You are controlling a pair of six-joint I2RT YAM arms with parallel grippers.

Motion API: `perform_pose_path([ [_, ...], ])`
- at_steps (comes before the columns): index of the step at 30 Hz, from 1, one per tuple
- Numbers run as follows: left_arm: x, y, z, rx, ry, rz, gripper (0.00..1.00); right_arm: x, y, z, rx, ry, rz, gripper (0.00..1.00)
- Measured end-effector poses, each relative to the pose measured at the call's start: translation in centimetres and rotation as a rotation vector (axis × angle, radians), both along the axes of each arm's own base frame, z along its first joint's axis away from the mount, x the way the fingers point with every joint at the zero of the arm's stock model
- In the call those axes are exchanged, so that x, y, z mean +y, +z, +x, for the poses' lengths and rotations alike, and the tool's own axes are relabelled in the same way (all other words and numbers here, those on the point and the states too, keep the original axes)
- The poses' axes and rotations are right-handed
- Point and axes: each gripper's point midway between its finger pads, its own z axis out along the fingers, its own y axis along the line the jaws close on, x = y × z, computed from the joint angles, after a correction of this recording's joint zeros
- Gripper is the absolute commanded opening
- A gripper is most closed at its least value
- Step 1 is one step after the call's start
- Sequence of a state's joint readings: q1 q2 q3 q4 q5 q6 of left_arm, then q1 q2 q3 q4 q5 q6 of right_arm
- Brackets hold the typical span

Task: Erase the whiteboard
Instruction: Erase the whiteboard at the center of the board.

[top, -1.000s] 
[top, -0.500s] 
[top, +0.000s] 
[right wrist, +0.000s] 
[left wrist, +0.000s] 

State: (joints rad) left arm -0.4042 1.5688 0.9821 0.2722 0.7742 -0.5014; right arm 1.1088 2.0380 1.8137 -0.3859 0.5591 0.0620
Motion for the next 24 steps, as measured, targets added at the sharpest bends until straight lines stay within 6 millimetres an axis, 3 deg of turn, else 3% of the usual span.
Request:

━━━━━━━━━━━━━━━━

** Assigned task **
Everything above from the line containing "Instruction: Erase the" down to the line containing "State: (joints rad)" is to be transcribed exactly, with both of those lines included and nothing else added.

** Response below **
Instruction: Erase the whiteboard at the center of the board.

[top, -1.000s] 
[top, -0.500s] 
[top, +0.000s] 
[right wrist, +0.000s] 
[left wrist, +0.000s] 

State: (joints rad) left arm -0.4042 1.5688 0.9821 0.2722 0.7742 -0.5014; right arm 1.1088 2.0380 1.8137 -0.3859 0.5591 0.0620

The exercise is done now.